Simply put, economies measure our interactions with each other and environments and if all we are doing is measuring industrial inputs and outputs, then we are reflecting an economic measurement that is as accurate as a house of mirrors at an amusement park fun house.

As the current economic measurement, GDP is an optical illusion that does little to reflect our interaction with each other and the environment. image link

Towards a Fair and Just International System of Ecological Accounting

For the Pacific, the decision is simply whether the region wants to advance climate objectives on its own, or wait for the industrialized Global North to invent another eco-neoliberal top-down consent scheme that will provide some immediate cash in hand while greenwashing climate objectives for the benefit of the wealthy few.

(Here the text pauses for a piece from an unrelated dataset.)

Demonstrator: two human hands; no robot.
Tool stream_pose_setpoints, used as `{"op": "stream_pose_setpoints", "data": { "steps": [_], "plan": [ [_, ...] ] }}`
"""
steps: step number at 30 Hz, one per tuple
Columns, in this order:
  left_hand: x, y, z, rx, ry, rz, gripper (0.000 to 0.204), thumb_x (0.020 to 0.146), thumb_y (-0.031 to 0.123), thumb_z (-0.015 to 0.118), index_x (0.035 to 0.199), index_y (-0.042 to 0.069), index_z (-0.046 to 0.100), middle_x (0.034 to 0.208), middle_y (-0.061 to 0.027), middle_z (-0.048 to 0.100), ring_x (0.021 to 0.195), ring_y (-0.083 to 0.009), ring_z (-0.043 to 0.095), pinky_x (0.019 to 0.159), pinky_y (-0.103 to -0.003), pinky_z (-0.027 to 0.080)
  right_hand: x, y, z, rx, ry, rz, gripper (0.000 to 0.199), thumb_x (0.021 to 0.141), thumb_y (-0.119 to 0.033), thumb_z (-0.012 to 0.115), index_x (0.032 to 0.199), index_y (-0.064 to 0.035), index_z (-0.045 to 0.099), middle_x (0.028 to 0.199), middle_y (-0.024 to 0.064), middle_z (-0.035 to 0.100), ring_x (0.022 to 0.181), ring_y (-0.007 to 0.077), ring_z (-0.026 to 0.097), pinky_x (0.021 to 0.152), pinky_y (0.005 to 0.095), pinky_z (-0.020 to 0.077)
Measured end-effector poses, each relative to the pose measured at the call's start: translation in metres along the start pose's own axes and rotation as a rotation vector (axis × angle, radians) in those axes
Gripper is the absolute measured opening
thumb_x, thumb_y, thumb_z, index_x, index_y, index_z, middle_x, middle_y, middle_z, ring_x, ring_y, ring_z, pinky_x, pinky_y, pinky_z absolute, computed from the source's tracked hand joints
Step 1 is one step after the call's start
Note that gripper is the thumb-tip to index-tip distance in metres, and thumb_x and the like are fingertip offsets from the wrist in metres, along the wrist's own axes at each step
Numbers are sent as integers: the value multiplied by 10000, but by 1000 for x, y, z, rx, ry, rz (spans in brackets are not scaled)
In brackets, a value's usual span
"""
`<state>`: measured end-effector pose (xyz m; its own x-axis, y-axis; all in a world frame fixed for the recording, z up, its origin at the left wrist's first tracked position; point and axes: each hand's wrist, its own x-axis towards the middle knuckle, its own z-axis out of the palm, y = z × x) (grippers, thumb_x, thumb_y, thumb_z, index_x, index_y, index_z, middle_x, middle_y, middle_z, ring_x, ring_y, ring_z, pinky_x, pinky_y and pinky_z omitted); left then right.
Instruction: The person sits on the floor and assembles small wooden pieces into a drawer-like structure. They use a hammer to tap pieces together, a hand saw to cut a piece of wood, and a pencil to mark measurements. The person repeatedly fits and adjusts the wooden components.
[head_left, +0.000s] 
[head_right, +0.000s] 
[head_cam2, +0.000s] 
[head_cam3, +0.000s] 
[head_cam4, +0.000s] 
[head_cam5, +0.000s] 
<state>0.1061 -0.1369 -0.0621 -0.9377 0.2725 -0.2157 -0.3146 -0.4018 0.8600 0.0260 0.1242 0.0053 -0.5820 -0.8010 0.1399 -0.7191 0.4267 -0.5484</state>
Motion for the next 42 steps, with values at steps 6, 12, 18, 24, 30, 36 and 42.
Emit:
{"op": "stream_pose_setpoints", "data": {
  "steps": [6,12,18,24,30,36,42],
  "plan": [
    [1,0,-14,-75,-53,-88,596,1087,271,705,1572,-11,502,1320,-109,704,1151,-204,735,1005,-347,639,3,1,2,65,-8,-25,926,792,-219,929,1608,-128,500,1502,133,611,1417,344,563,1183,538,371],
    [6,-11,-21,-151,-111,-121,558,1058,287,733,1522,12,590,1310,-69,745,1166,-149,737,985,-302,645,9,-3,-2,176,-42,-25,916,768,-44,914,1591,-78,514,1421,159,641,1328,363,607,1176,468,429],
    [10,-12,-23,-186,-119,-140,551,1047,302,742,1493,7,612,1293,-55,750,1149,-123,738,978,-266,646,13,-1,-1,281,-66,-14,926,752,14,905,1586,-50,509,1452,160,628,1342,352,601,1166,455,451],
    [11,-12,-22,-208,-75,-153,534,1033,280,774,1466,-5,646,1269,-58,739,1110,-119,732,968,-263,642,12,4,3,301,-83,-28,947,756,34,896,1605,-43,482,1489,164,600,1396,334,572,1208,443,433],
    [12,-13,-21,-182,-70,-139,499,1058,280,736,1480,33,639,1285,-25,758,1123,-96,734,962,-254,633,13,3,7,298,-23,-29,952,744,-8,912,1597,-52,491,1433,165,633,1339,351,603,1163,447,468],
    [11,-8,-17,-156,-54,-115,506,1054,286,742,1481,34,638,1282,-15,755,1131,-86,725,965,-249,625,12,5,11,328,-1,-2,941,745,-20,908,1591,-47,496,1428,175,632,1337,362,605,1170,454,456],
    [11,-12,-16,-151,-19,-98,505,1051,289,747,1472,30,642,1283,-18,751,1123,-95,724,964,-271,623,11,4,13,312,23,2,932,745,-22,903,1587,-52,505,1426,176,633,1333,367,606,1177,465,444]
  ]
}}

Since GDP has been weaponized and used to justify systemic theft of human and environmental capital, the authority over the 21st century requires that we immediately put into practice a revised statistical accounting system focusing on the three things that GDP has ignored: global wealth redistribution, reversing climate change, and restoring our ecological biodiversity.

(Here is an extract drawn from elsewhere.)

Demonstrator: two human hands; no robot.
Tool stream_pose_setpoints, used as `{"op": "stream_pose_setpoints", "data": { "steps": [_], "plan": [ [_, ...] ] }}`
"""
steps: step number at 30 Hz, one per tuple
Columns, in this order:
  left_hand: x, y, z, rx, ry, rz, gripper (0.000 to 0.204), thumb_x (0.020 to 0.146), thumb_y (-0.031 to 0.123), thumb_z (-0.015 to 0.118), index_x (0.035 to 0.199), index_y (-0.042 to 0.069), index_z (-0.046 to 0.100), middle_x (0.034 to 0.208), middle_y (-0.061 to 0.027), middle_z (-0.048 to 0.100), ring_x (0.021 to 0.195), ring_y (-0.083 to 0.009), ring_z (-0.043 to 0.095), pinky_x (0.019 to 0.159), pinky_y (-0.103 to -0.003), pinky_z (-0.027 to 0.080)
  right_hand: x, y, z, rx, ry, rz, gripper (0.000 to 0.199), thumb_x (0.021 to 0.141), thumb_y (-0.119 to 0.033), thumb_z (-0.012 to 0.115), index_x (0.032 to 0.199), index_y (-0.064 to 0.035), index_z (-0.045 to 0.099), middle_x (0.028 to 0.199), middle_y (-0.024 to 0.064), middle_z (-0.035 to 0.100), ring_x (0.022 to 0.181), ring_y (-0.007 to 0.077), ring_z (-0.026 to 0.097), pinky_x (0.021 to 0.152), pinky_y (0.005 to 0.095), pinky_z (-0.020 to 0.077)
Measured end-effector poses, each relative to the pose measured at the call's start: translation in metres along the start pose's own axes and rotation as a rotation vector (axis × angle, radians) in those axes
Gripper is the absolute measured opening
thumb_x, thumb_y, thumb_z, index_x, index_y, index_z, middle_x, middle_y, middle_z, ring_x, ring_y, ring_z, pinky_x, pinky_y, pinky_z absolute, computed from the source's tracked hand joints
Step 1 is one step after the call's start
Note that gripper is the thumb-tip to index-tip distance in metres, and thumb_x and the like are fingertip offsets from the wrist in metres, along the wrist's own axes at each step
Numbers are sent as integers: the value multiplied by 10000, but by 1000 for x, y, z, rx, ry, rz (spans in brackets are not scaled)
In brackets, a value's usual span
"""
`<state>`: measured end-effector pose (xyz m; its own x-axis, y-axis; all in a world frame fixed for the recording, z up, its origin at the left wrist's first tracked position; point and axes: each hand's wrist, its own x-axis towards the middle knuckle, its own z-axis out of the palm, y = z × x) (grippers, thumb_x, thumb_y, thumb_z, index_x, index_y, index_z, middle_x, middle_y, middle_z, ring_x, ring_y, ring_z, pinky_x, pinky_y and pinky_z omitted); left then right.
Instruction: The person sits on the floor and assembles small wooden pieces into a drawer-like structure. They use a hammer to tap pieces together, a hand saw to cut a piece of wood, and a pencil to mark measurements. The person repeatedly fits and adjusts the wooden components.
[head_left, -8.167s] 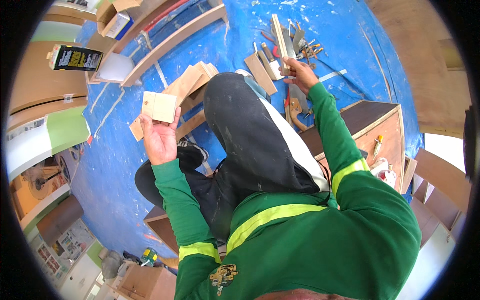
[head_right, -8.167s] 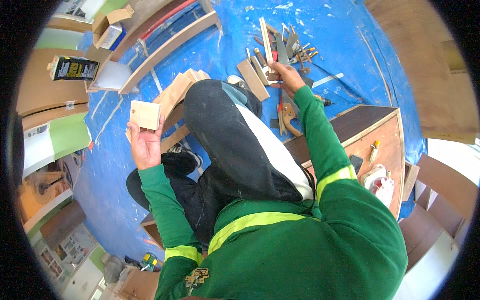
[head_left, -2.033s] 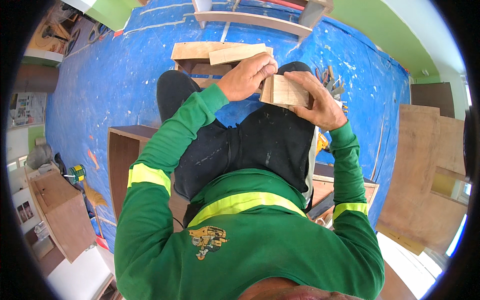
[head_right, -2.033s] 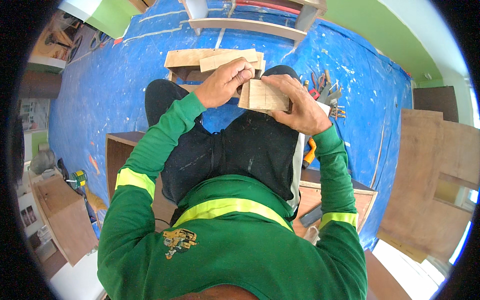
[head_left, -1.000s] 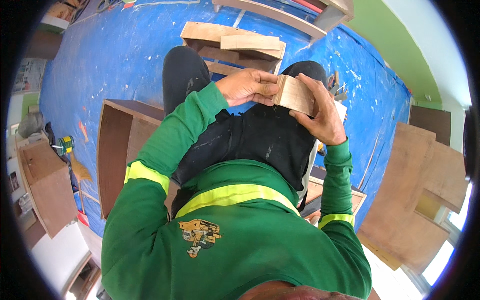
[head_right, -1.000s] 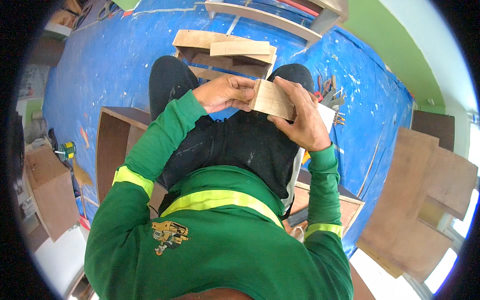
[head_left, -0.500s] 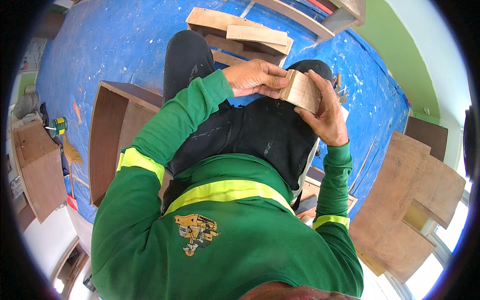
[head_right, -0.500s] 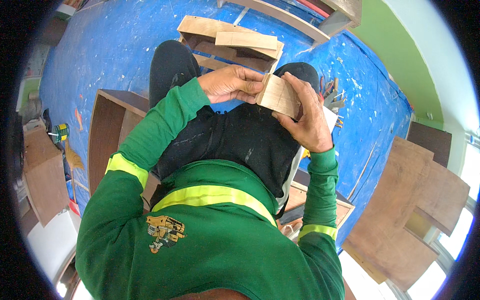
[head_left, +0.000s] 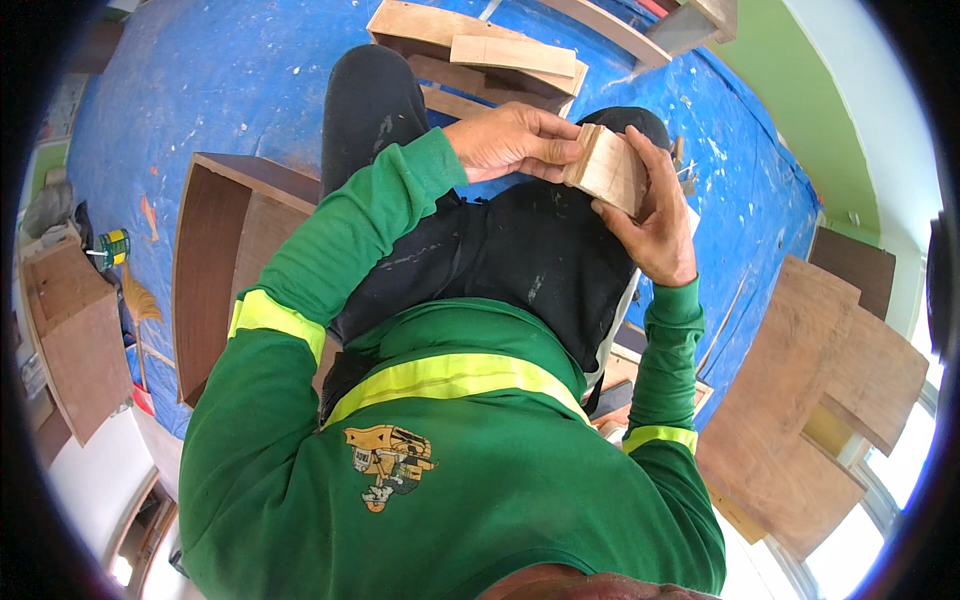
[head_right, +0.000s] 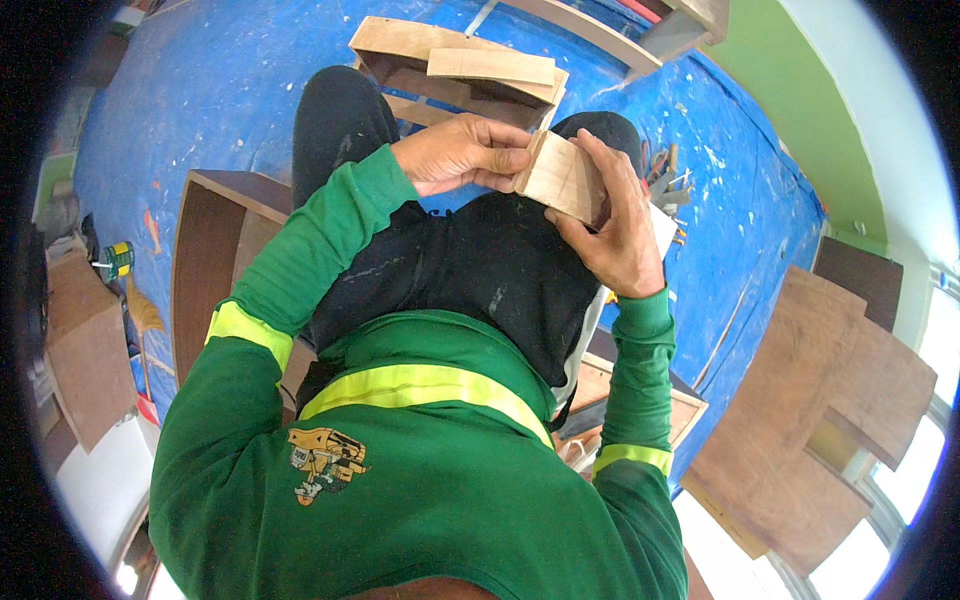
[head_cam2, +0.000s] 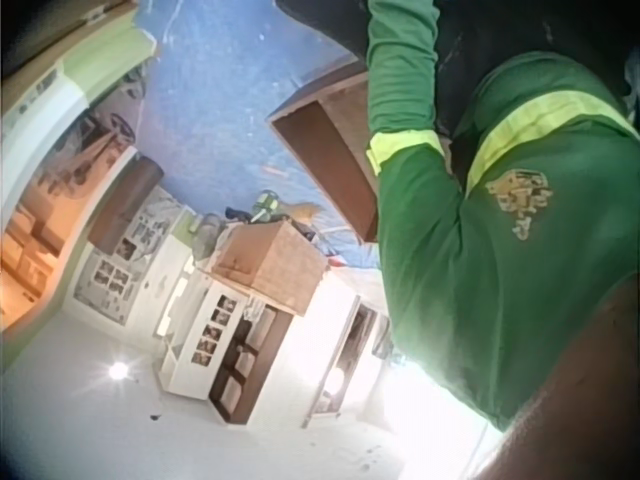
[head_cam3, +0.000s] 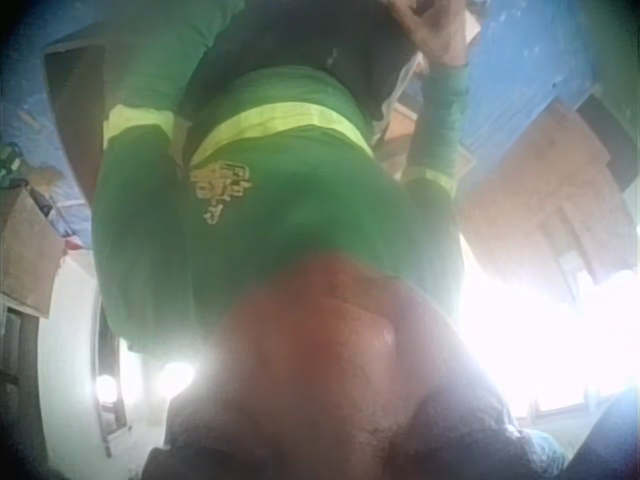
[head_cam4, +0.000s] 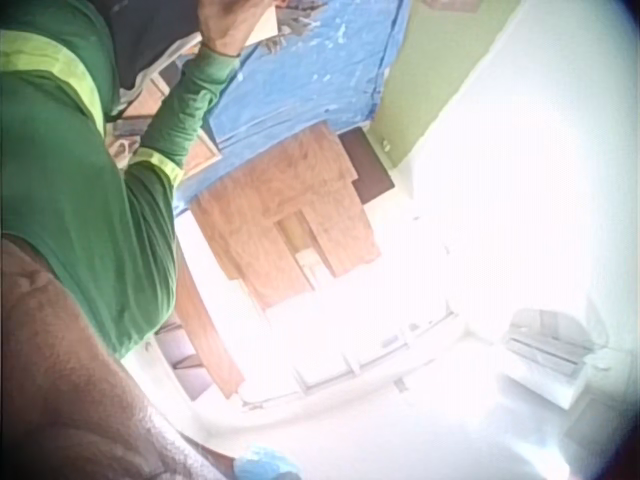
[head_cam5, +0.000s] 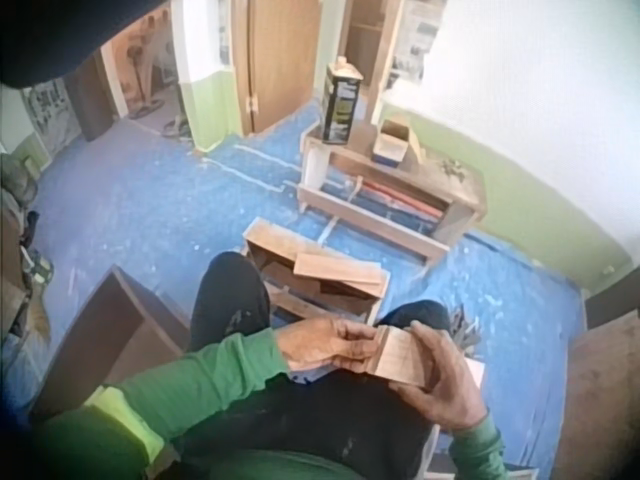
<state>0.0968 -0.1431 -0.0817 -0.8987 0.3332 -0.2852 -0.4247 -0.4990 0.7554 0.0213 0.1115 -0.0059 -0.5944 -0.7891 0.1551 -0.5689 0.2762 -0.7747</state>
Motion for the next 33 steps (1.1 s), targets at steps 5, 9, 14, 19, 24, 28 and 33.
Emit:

Ecological and economic justice issues like climate change, our ecological biodiversity, systemic racism, and wealth disparities should have always been a factor in the way that we measure national economies. The importance of statistical national accounting is to raise the development and engagement of our populations, which means to end poverty, not cause it; to sustain our common heritage, not exploit it for the benefit of the few; to pursue an accounting of peace, not privilege the profits from war and armaments; and to promote health and wellbeing, and recognize that what is spiritual is our planet and the interdependence of life.

We know that ecological accounts can be financialized and self-sustaining, so it is important that the Pacific establishes a regional regulatory framework that accounts for its ecological data on its own terms. How we do that does not necessitate that we throw the global economy into shock, because there are transitional approaches that governments and national central banks can utilize to adjust new statistical inputs and outputs the same way monetary controls are used to prevent inflation.

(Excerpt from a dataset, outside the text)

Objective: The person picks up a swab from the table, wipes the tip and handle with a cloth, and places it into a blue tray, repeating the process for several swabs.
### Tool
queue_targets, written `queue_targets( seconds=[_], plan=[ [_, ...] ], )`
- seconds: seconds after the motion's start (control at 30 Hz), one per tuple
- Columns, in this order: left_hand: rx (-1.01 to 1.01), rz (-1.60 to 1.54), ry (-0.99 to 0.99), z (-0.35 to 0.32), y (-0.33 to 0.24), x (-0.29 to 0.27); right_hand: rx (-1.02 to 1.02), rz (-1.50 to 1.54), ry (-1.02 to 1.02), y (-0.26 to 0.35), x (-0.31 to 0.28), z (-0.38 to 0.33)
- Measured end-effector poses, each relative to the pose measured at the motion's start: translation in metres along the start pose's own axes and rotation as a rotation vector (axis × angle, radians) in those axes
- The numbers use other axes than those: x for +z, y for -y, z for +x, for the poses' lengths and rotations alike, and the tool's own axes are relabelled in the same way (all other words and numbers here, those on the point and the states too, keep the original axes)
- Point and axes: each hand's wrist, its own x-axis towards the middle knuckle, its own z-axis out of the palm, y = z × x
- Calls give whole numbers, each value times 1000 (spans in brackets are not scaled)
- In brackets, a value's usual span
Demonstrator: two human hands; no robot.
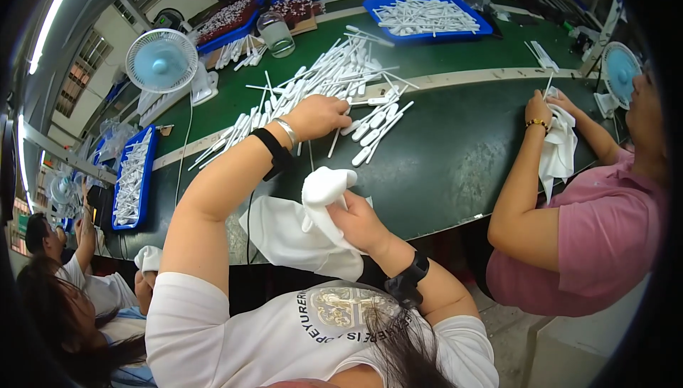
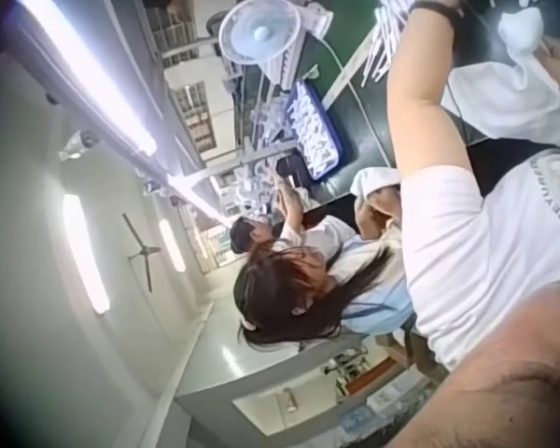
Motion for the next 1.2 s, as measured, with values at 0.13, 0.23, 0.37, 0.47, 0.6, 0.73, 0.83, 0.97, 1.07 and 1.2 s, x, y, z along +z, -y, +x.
queue_targets(
  seconds=[0.13, 0.23, 0.37, 0.47, 0.6, 0.73, 0.83, 0.97, 1.07, 1.2],
  plan=[
    [128, 21, -133, -17, 3, 1, -7, -20, -15, -3, -3, 0],
    [52, -98, -317, -31, -1, 1, -4, -24, -38, -9, -7, 2],
    [-284, -738, -671, -53, -15, -10, 29, 107, -83, -15, -12, 7],
    [-524, -1552, -825, -62, -44, -54, -163, 441, -146, -19, -20, 13],
    [-467, -1816, -865, -91, -103, -91, -195, 795, -247, 12, -4, 15],
    [-498, -1716, -727, -107, -154, -71, -319, 734, -348, 0, 10, 11],
    [-593, -1714, -691, -114, -177, -24, -239, 672, -21, -14, 10, -4],
    [-605, -1530, -434, -125, -194, -19, -200, 505, 151, -35, -12, -16],
    [-612, -1295, -376, -124, -204, -15, -319, 343, -17, -52, -7, -16],
    [-754, -1236, -429, -130, -210, -17, -414, 202, -134, -46, 1, -13]
  ],
)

What most stands in the way, however, are the industries that cling to their share of global wealth and who have primarily benefited from the social instability caused by exploitation, degradation, and depletion. Captains of industries have the means to incentivize all kinds of destabilizing, obstructive, and containment strategies but they also have the ability to cooperate and understand that co-opting or controlling environmental and social governance should not be their sole objective. We are all responsible for our collective future and should work together to shift our statistical global accounts to reflect the needs of future generations. Transitioning our global economy should not be a top-down policy initiative, but a bottom-up peoples approach that is inclusive not exclusive; with benefits that are accountable to all rather than arbitrary and capricious for the few.

Disentangling extractive industries from the Pacific is a moral obligation that speaks to the systemic racism and disregard for our ecological biodiversity. Deep seabed mining is no different from the terrestrial degradation and depletion that has impeded the development of our own ecological and economic interactions. If we are to repair this systemic fraud around national accounting systems, the only action is systemic reparations. If only as an anti-racism initiative, the ISA needs to recognize that the common heritage of our ocean is not simply another fruit to be picked. Our common heritage of humankind is our interaction with people and planet.

*Occupied or dependent territories include Christmas, Cocos, Norfolk (Australia), Rapanui or Easter Island (Chile), West Papua (Indonesia), New Caledonia, French Polynesia, Wallis and Futuna (France), Cook Islands, Niue, Tokelau (NZ), American Samoa, Guam, Hawaii, Northern Marianas Islands (US), and the Pitcairn Islands (UK).